■ **Required work**
The full listing is needed, transcribed word for word.

■ **Records supplied**

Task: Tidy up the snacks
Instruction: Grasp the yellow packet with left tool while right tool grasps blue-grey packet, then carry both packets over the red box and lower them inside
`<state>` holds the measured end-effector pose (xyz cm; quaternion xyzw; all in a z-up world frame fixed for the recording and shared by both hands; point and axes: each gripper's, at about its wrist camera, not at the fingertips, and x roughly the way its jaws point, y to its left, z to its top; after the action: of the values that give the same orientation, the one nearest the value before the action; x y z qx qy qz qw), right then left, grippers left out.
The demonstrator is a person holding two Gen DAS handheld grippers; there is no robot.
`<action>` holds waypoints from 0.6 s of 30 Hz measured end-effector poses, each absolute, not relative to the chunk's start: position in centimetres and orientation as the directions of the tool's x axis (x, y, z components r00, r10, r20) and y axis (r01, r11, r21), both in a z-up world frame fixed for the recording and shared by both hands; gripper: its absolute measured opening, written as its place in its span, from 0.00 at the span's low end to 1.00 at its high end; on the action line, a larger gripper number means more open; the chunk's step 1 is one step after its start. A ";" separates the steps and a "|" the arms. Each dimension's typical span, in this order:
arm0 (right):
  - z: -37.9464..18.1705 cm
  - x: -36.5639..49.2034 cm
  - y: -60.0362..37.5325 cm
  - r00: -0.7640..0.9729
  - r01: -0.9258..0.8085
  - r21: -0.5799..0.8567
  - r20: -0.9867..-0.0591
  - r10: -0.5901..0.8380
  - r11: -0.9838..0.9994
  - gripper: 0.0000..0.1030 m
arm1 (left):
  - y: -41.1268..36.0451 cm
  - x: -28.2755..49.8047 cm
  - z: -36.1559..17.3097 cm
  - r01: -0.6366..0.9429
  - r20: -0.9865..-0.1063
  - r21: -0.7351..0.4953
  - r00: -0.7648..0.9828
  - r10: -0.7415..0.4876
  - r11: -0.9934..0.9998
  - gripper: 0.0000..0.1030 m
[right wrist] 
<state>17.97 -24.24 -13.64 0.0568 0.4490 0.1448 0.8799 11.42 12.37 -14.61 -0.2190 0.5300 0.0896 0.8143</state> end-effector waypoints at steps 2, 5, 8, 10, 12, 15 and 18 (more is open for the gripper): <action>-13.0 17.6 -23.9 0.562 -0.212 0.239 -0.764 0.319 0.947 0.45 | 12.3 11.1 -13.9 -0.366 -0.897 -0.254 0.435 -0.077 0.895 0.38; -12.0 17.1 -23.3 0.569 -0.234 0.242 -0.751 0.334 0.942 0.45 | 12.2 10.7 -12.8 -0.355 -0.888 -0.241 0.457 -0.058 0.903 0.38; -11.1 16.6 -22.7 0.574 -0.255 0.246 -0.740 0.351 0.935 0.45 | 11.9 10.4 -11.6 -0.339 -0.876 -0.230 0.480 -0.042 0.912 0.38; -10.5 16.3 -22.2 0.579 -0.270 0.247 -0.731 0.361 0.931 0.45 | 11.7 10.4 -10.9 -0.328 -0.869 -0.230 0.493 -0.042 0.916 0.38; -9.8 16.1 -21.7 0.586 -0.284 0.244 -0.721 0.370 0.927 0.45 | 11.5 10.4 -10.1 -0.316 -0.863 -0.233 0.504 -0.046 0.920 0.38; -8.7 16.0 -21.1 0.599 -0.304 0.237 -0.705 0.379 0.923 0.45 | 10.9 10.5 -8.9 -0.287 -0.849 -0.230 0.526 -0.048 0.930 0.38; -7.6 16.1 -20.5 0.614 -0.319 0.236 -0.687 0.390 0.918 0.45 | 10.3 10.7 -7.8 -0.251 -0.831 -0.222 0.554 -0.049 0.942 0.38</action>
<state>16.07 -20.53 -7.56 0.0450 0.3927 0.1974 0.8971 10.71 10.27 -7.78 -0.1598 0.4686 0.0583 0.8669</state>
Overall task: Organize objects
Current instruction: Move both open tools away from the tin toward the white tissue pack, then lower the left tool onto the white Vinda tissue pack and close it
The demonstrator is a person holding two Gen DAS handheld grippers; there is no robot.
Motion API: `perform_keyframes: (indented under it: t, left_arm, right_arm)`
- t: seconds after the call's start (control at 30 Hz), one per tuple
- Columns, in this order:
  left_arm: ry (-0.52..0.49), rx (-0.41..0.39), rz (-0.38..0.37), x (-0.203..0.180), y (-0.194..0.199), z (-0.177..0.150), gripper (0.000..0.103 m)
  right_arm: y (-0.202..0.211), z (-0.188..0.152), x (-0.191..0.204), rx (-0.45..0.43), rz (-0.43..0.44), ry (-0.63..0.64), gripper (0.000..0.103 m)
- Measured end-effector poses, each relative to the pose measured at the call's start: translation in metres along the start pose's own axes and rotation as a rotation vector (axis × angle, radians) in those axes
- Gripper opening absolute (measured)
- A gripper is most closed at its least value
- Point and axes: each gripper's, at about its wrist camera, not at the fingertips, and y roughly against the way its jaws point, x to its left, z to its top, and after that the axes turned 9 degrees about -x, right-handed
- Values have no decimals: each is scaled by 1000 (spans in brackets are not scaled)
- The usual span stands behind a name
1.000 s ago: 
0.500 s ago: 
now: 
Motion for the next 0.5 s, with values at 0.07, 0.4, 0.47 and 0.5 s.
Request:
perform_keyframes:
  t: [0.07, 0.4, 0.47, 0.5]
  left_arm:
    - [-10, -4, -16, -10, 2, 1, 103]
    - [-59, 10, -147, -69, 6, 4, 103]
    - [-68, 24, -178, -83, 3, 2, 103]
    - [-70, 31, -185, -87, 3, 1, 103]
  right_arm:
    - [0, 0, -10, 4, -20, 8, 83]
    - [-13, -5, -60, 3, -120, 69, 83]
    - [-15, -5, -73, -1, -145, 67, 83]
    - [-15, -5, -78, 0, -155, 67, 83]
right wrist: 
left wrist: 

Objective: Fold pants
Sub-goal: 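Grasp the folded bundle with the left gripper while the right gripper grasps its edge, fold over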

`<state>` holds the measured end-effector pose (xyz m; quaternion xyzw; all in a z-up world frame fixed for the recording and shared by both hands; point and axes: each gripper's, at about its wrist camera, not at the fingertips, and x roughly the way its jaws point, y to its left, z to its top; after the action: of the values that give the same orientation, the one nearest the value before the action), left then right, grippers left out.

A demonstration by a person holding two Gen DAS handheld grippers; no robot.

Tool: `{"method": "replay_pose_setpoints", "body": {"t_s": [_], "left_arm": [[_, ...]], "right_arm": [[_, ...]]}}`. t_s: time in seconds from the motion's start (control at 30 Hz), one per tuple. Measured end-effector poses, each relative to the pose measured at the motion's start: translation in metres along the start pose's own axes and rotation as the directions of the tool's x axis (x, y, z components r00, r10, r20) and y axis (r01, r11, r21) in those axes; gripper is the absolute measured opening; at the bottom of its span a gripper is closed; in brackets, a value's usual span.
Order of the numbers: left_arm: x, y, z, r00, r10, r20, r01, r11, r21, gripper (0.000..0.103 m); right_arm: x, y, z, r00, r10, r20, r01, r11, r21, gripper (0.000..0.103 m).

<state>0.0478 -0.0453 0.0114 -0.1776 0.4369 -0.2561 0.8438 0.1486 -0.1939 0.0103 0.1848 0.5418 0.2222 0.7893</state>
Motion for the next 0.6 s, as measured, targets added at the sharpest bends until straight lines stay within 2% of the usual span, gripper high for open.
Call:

■ **Output for this task**
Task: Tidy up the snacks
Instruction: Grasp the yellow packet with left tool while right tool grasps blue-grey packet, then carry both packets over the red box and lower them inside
`<state>` holds the measured end-effector pose (xyz cm; quaternion xyzw; all in a z-up world frame fixed for the recording and shared by both hands; point and axes: each gripper's, at about its wrist camera, not at the fingertips, and x roughly the way its jaws point, y to its left, z to its top; after the action: of the values that give the same orientation, the one nearest the value before the action; x y z qx qy qz qw), right then left, grippers left out.
The demonstrator is a person holding two Gen DAS handheld grippers; there is no robot.
`<action>` holds waypoints from 0.6 s of 30 Hz measured end-effector poses, each absolute, not relative to the chunk's start: position in centimetres and orientation as the directions of the tool's x axis (x, y, z components r00, r10, r20) and y axis (r01, r11, r21), both in a z-up world frame fixed for the recording and shared by both hands; gripper: its absolute measured opening, written as its place in its span, from 0.00 at the span's low end to 1.00 at its high end; on the action line, a larger gripper number means more open; the chunk's step 1 is one step after its start. A ";" separates the steps and a "|" the arms. Each dimension's typical span, in this order:
arm0 (right):
  - z: -37.9464..18.1705 cm
  - x: -36.5639..49.2034 cm
  - y: -60.0362..37.5325 cm
  - r00: -0.7640..0.9729
  - r01: -0.9258..0.8085
  - r21: -0.5799..0.8567
  - r20: -0.9867..-0.0591
  - r10: -0.5901..0.8380
  - r11: -0.9838..0.9994
  - gripper: 0.0000..0.1030 m
arm1 (left):
  - y: -41.1268..36.0451 cm
  - x: -28.2755..49.8047 cm
  - z: -36.1559..17.3097 cm
  - r01: -0.6366..0.9429
  - r20: -0.9865..-0.1063
  - r21: -0.7351..0.4953
  - r00: -0.7648..0.9828
  - r10: -0.7415..0.4876
  - r11: -0.9934..0.9998
  - gripper: 0.0000..0.1030 m
[right wrist] 
<state>17.97 -24.24 -13.64 0.0568 0.4490 0.1448 0.8799 11.42 12.37 -14.61 -0.2190 0.5300 0.0896 0.8143</state> end-effector waypoints at steps 2, 5, 8, 10, 12, 15 and 18 (more is open for the gripper): <action>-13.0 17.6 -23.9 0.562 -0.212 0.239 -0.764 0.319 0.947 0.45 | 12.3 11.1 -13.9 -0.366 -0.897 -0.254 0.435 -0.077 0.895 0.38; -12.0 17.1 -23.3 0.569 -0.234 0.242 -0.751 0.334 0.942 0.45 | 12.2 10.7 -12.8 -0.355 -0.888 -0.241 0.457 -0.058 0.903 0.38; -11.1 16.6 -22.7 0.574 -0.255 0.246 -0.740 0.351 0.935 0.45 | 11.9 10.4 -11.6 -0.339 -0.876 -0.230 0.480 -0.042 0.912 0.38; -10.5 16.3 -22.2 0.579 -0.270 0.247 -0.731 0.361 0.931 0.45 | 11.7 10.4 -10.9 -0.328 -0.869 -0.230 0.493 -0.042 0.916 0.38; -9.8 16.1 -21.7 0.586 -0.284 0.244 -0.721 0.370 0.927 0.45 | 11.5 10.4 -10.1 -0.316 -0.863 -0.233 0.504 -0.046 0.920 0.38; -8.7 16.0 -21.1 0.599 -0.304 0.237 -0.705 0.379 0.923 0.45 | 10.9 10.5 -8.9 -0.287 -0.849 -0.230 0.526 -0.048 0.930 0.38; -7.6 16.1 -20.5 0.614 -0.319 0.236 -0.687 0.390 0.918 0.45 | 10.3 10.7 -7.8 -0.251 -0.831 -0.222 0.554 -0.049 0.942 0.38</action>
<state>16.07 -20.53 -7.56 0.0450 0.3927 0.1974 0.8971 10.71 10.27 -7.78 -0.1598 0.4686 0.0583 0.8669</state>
Overall task: Organize objects
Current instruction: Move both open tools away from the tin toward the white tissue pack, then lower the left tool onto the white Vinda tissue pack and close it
The demonstrator is a person holding two Gen DAS handheld grippers; there is no robot.
Motion API: `perform_keyframes: (indented under it: t, left_arm, right_arm)`
- t: seconds after the call's start (control at 30 Hz), one per tuple
- Columns, in this order:
  left_arm: ry (-0.52..0.49), rx (-0.41..0.39), rz (-0.38..0.37), x (-0.203..0.180), y (-0.194..0.199), z (-0.177..0.150), gripper (0.000..0.103 m)
  right_arm: y (-0.202..0.211), z (-0.188..0.152), x (-0.191..0.204), rx (-0.45..0.43), rz (-0.43..0.44), ry (-0.63..0.64), gripper (0.000..0.103 m)
- Measured end-effector poses, each relative to the pose measured at the call's start: translation in metres along the start pose's own axes and rotation as a rotation vector (axis × angle, radians) in those axes
- Gripper opening absolute (measured)
- A gripper is most closed at its least value
- Point and axes: each gripper's, at about its wrist camera, not at the fingertips, and y roughly against the way its jaws point, x to its left, z to its top, and after that the axes turned 9 degrees about -x, right-handed
- Values have no decimals: each is scaled by 1000 (spans in brackets are not scaled)
- The usual span stands behind a name
1.000 s ago: 
0.500 s ago: 
now: 
Motion for the next 0.5 s, with values at 0.07, 0.4, 0.47 and 0.5 s.
Request:
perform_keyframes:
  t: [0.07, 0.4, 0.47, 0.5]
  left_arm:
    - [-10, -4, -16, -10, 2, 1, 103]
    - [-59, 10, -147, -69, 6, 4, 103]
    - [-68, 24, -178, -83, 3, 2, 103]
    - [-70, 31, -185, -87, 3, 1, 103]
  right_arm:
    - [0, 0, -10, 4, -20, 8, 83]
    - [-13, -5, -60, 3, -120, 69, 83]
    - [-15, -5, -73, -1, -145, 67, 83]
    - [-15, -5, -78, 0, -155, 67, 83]
right wrist: 
left wrist: 

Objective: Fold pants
Sub-goal: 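Grasp the folded bundle with the left gripper while the right gripper grasps its edge, fold over
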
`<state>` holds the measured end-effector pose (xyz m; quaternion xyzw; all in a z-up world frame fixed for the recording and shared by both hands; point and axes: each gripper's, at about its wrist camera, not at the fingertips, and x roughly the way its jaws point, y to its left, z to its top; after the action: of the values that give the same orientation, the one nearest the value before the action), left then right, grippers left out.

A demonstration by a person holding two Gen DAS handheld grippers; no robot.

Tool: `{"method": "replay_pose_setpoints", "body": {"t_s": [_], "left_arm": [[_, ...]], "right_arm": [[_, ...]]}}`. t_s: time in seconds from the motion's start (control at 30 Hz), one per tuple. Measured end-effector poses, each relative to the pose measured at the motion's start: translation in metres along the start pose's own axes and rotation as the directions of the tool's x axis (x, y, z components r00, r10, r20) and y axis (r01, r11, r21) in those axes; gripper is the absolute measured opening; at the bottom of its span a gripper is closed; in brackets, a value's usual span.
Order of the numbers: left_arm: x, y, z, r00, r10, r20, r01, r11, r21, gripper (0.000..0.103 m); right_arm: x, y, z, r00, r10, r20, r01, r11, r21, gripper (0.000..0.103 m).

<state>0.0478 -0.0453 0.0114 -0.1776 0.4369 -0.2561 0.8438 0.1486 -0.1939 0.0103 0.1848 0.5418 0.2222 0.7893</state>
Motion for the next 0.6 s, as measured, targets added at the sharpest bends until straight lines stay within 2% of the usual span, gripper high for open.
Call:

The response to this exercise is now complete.